I stared at Cami, my mind struggling to process what she’d just said. Frankie had planned this. She’d deliberately run away. Not because she was scared or hurt or in danger, but because she wanted to manipulate us into...
“She left the bunny on purpose,” Derek said, his voice hollow. He looked down at the worn stuffed animal in my hands, and something shifted in his expression. Understanding. Recognition. “She wanted you to find it. Wanted you to panic. Wanted you to call me.”
He turned to Jack, and a bitter, humorless laugh escaped his throat.
“We’ve been parent-trapped, again.”
Jack’s eyebrows shot up. “What?”
“Frankie.” Derek dragged a hand through his hair, his jaw tight with a mixture of frustration and something that looked almost like admiration. “She orchestrated this whole thing. Just like at the diner.”
The diner? The night I had dinner with Derek; the night I told him everything. The night he left to go after Richard.
“She’s not in danger. She’s not lost. She’s hiding somewhere, waiting for us to come find her together.”
Sam’s hand flew to her mouth. “Oh my God.”
“She planned it,” I whispered, my voice barely audible.
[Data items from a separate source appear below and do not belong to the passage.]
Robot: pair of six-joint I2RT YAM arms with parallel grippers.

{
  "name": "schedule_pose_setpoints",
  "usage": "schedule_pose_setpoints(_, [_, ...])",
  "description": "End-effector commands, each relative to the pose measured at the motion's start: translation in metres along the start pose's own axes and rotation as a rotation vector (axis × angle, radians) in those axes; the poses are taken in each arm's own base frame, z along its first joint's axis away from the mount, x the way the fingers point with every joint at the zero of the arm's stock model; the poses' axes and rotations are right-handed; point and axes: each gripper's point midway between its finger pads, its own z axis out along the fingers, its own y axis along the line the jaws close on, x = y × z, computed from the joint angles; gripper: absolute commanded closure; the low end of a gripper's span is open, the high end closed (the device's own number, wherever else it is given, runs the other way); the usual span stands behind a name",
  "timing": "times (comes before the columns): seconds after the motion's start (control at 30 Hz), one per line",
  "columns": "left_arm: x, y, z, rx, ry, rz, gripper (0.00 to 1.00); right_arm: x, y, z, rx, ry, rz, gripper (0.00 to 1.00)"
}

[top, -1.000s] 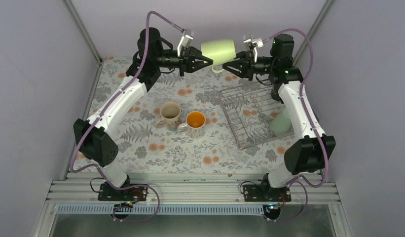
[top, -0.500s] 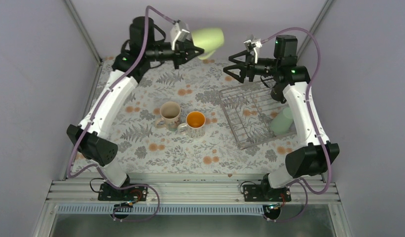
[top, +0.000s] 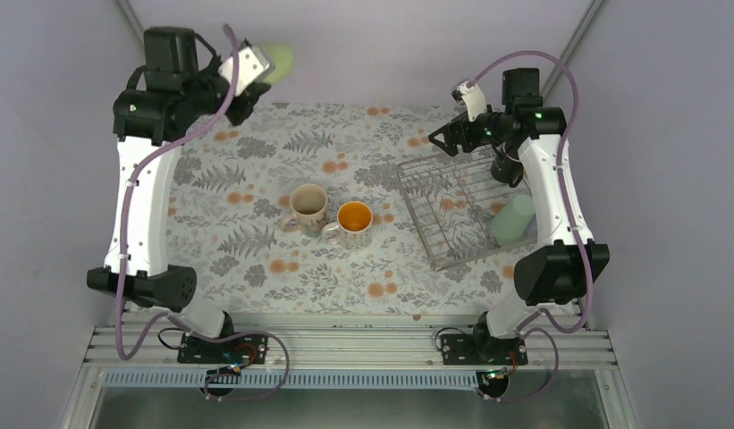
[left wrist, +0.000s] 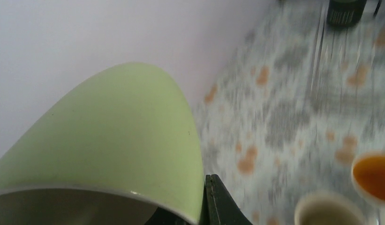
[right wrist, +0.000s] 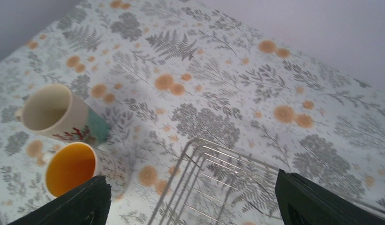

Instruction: Unload the cups from the dish rack

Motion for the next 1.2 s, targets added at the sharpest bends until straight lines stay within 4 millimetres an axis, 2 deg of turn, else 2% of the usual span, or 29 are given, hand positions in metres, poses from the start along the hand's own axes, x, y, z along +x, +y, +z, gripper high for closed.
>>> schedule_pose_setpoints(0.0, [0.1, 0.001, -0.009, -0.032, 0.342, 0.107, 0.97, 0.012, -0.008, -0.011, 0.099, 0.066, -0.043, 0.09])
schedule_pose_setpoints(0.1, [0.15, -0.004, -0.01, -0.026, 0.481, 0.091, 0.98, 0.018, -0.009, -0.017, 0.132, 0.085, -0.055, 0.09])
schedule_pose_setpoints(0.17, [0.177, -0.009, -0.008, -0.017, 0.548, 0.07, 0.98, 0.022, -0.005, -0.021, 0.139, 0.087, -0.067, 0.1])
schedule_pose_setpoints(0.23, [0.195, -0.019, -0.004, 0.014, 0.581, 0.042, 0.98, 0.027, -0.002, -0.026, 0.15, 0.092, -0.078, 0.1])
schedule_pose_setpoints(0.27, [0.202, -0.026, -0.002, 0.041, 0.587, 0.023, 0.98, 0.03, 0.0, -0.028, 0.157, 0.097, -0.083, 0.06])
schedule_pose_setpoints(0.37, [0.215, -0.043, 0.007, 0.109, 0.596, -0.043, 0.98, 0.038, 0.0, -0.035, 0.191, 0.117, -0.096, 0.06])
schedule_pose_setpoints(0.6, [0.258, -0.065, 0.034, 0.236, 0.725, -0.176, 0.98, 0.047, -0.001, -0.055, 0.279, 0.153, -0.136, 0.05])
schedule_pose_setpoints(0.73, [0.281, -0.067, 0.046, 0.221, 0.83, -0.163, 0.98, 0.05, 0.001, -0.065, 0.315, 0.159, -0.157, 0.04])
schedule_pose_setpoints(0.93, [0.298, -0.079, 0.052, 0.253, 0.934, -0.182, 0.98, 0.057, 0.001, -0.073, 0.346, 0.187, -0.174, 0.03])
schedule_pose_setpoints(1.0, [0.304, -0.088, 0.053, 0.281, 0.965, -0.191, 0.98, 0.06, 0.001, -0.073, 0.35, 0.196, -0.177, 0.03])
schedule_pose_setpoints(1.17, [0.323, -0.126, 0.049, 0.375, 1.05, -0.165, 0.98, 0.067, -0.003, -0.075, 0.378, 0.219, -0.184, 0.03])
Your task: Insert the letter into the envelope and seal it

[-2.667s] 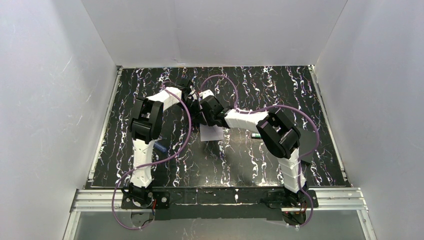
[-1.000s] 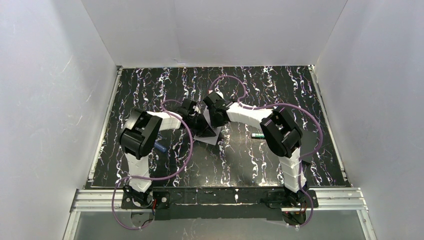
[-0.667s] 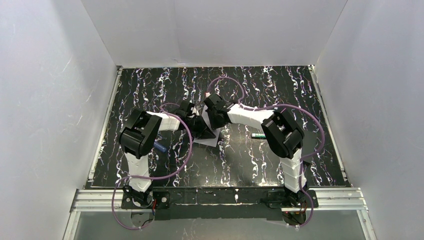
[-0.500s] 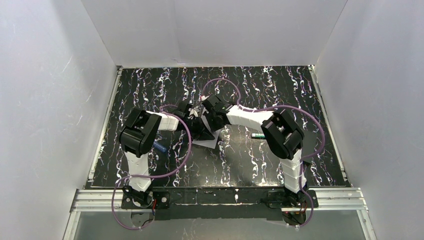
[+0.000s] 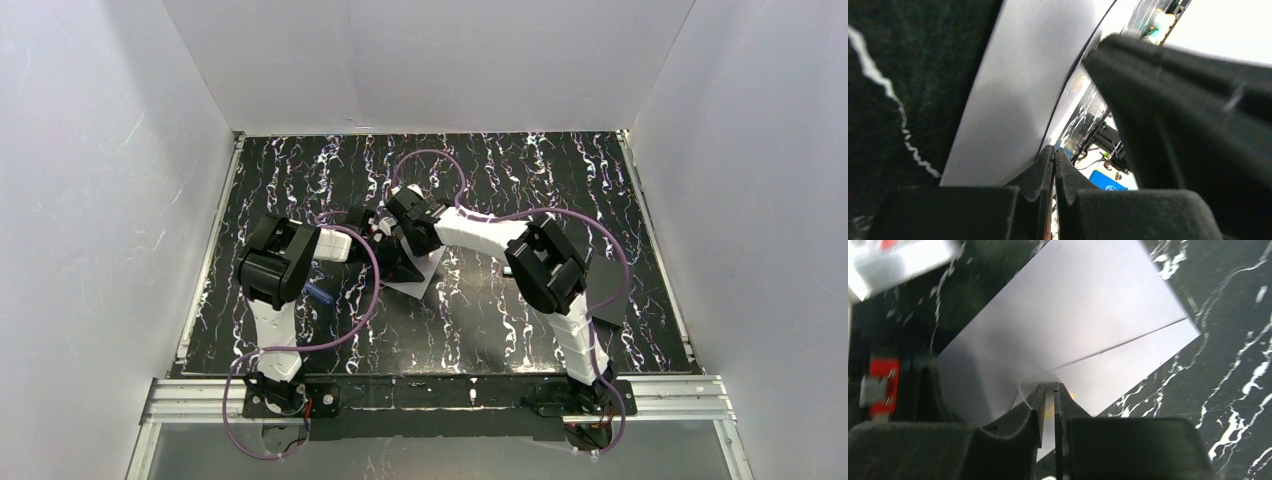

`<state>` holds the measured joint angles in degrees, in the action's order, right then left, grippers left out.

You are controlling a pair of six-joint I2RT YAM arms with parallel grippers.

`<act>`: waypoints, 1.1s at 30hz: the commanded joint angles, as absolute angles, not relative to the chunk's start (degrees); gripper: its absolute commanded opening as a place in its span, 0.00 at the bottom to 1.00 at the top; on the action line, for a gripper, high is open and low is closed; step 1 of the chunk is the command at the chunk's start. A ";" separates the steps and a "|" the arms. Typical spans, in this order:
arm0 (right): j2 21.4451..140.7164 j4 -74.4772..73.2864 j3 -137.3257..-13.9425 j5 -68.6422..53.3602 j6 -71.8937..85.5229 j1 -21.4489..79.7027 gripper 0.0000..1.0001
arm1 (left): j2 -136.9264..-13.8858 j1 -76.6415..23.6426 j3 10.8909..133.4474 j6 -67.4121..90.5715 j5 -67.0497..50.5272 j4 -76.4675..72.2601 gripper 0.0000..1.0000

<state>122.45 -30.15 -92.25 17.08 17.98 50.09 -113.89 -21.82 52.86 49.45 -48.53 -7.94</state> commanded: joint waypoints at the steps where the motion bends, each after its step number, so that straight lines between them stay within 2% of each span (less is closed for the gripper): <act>1: 130.42 -36.68 -95.34 31.07 23.92 48.56 0.19 | -118.47 -21.67 47.94 43.88 -38.85 3.47 0.00; 6: 129.09 -36.66 -96.90 31.08 23.30 46.43 0.18 | -119.08 -21.47 48.53 43.78 -39.14 4.07 0.00; 13: 118.18 -30.92 -95.02 11.30 15.12 46.36 0.20 | -119.33 -21.36 52.37 43.39 -39.18 6.32 0.00; 16: 117.16 -32.22 -93.82 7.76 14.15 47.69 0.17 | -119.43 -21.36 52.97 43.54 -39.09 6.42 0.00; 27: 121.51 -31.38 -92.20 9.23 14.14 50.45 0.12 | -120.80 -21.29 53.79 43.77 -39.20 7.06 0.00; 33: 125.03 -28.79 -91.71 14.83 16.35 50.61 0.08 | -121.57 -21.27 53.96 43.67 -39.45 7.39 0.00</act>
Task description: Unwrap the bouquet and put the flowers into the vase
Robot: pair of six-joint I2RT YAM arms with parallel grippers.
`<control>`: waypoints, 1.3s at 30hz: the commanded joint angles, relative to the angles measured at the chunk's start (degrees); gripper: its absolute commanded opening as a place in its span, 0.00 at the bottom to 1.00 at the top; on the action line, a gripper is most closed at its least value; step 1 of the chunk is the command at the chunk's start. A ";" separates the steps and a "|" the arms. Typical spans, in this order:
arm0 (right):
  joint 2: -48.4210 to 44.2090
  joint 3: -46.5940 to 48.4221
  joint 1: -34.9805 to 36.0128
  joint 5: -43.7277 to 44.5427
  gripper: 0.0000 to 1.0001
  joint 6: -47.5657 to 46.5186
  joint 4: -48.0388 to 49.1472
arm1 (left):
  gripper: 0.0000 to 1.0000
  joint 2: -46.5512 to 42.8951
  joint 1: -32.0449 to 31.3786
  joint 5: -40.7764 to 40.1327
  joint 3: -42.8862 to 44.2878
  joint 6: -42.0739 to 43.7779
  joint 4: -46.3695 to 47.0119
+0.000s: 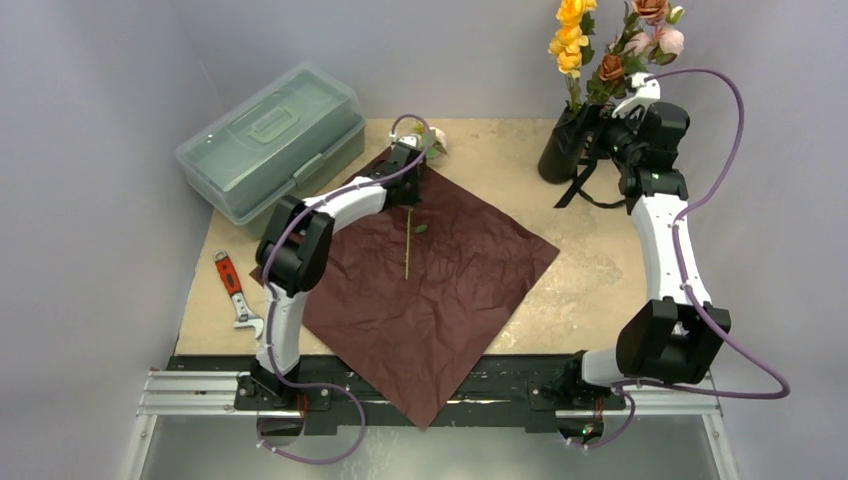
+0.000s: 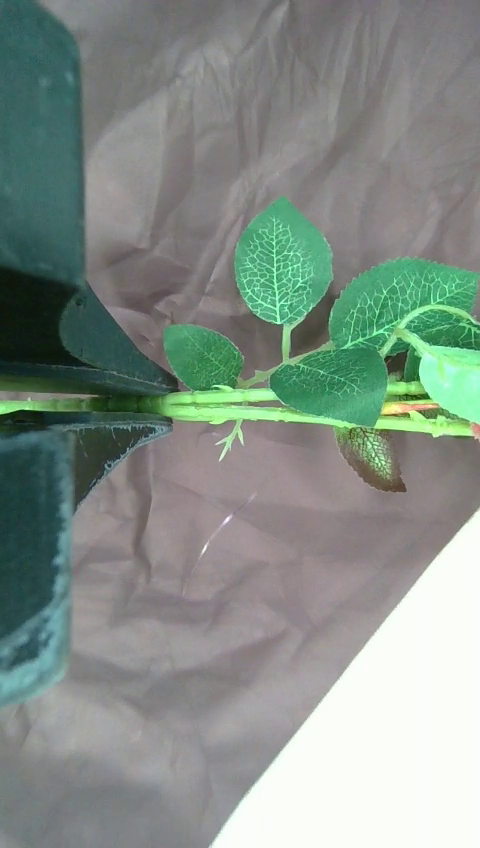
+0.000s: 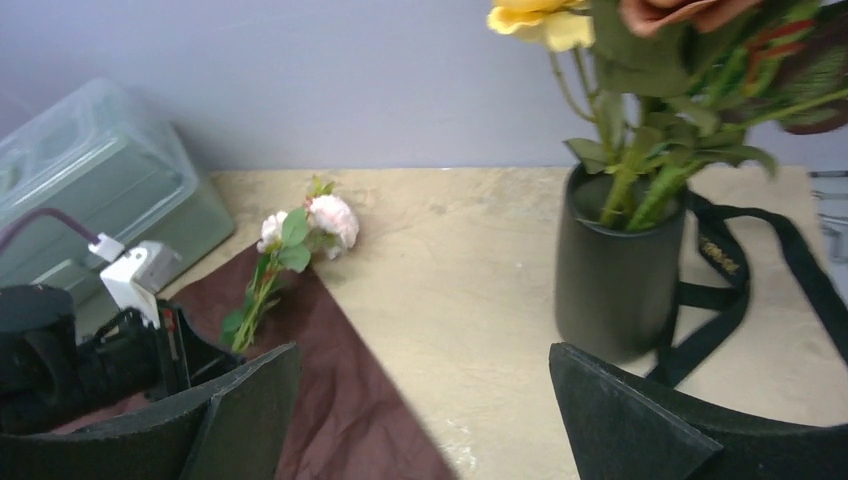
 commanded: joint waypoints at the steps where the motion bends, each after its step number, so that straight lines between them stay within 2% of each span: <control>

The bunny felt heavier in my hands, like it was made of lead instead of stuffing and fabric. “She chose to leave.”
Cami’s shoulders shook with silent sobs. “I’m sorry. I tried to stop her. I told her it was a bad idea, but she said... she said you needed help seeing what was right in front of you.”
Derek’s expression was unreadable. He stared at the bunny for a long moment, then looked at me. His eyes were dark, intense, filled with something I couldn’t name.
“She left it because she knew what it would do to you,” he said quietly. “She knew you’d panic. Knew you’d call for help. Knew I’d come.”
Jack moved to his brother’s side, placing a hand on his shoulder. “We still need to find her, Derek. Even if this is some kind of setup, she’s out there somewhere. A twelve-year-old girl and a ten-year-old boy in the woods overnight...”
“I know.” Derek’s voice was tight. “We’re going to find her. But when we do, she and I are going to have a very long conversation about manipulation and trust.”
He turned back to Cami, his expression softening just slightly. “Where would she go? You said Nox went with her. Where does he like to hide?”
Tank let out a low, derisive snort from where he stood. “Of course that kid’s involved. Kid’s nothing but trouble.”
“That’s not fair,” Maggie said sharply, stepping forward. Her protective instinct flared, her spine straightening. “Nox is a good kid. He wouldn’t hurt anyone. He’s just... he’s just a kid who knows the land. He went to protect her.”
Tank snorted.
“You don’t know him,” Maggie snapped, her voice cold. “And you have no right to judge him.”
“Cami,” Derek pressed, ignoring the tension between Tank and Maggie.
Cami wiped at her eyes. “He knows all the hiding spots in the orchard. The old barn, the equipment shed, the treehouse Dad built near the creek. But Frankie said they were going somewhere no one would think to look.”
Derek nodded, his jaw set with determination. “Then we search everywhere. Every inch of this property and beyond if we have to.”
I stood there, clutching the bunny to my chest, trying to make sense of what was happening. My daughter, my sweet, stubborn, brilliant daughter, had orchestrated all of this. Had left behind the one thing she treasured most in the world, knowing exactly what it would do to me.